Depois de terem tentado sem sucesso, durante a primeira República, derrubar militarmente o novo regime, com o natural apoio do soberano exilado, os monárquicos portugueses colocaram todas as suas esperanças na possibilidade da Ditadura Militar, implantada em 1926, poder vir a abrir caminho à ansiada retoma do sistema.
Durante o Estado Novo, Salazar, cujas simpatias pela Monarquia eram evidentes, jogou com o apoio dos esperançados monárquicos para consolidar o seu poder. Tudo indica que o pragmatismo o terá levado, contudo, a considerar que o risco de provocar um abalo constitucional, pela reintrodução da Monarquia, era grande. Por isso, no único momento da vida do Estado Novo em que a questão se colocou de forma mais clara para alguns setores do regime - aquando da morte do presidente Carmona, em 1951 -, optou por afastar em definitivo a possibilidade de uma restauração monárquica.
Curiosamente, seria Marcelo Caetano, que havia sido um propagandista monárquico, a titular essa sua posição, no Congresso da União Nacional então realizado. Verdadeiramente, a hipótese de restauração da Monarquia portuguesa morreu aí, em termos de exequibilidade.

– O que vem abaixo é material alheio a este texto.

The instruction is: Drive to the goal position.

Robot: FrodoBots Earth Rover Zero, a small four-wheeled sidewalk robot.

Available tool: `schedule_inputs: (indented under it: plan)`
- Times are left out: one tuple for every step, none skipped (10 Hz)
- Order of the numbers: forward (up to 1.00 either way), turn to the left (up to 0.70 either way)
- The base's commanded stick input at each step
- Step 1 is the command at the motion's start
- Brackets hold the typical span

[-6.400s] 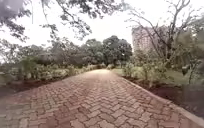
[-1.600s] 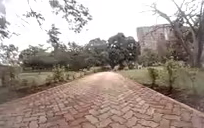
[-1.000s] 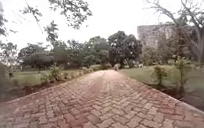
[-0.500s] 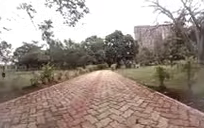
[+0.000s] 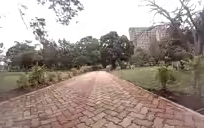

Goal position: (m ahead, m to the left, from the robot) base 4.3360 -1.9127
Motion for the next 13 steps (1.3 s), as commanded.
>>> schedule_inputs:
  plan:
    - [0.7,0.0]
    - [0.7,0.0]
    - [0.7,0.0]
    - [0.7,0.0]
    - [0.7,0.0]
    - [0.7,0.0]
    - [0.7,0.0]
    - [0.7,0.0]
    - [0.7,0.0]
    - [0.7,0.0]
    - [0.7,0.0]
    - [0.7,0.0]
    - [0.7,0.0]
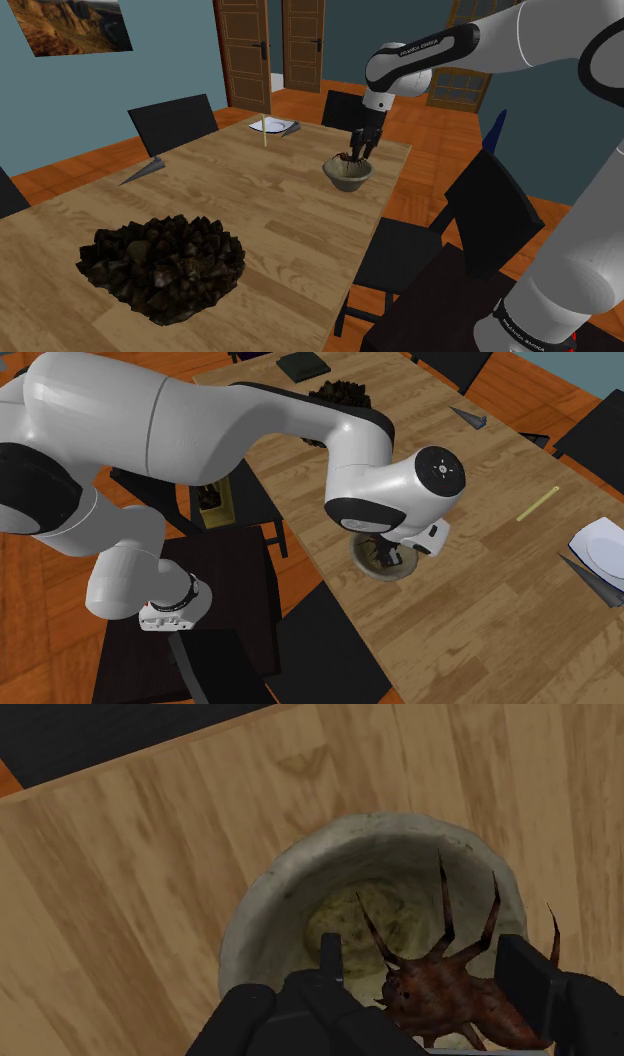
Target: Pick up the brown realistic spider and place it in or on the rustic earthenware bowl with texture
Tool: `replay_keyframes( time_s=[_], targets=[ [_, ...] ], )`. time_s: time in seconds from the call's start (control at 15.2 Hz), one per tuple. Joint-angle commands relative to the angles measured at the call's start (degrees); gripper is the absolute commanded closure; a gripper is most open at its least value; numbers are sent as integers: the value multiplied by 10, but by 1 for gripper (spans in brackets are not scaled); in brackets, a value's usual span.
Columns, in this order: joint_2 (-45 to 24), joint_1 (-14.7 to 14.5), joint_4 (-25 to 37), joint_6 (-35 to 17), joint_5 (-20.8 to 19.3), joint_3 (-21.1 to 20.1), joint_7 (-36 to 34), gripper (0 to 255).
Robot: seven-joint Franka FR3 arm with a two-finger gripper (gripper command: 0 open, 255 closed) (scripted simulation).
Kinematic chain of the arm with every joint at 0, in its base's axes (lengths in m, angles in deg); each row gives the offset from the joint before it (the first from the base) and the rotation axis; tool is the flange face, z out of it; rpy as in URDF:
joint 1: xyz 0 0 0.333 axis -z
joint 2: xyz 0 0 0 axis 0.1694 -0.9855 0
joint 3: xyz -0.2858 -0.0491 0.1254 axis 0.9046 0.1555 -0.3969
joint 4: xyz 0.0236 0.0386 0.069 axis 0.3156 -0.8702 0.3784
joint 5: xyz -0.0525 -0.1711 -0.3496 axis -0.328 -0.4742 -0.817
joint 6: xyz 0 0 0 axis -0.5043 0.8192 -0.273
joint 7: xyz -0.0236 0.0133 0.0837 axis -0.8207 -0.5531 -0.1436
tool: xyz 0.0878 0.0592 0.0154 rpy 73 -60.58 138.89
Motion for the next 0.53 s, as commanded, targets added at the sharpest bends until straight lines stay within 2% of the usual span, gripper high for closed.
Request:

Essa atitude de Salazar, que foi muito sentida no campo monárquico, o qual, contudo, maioritariamente nunca dele se afastou, viria a abrir caminho à progressiva gestação de uma linha monárquica democrática contra o Estado Novo.
Entretanto, Salazar, depois de ter tido diversos gestos de simpatia para com a mãe do último rei, e em jeito de compensação, autorizou a que o representante da família Bragança regressasse a Portugal, de onde esse ramo fora banido pela República.
O seu descendente, dom Duarte, dito "duque de Bragança" (os títulos nobiliárquicos foram abolidos por lei, logo em 1910, e só subsistem hoje nos círculos saudosistas da Monarquia e por cortesia social que alguns entendem dever manter) é filho dessa figura, de dom Duarte Nuno, do ramo miguelista dos Bragança, nascido na Áustria e que sempre falou mal português (o que, há quem diga, terá sido um argumento mais para justificar a sua não consideração como potencial rei).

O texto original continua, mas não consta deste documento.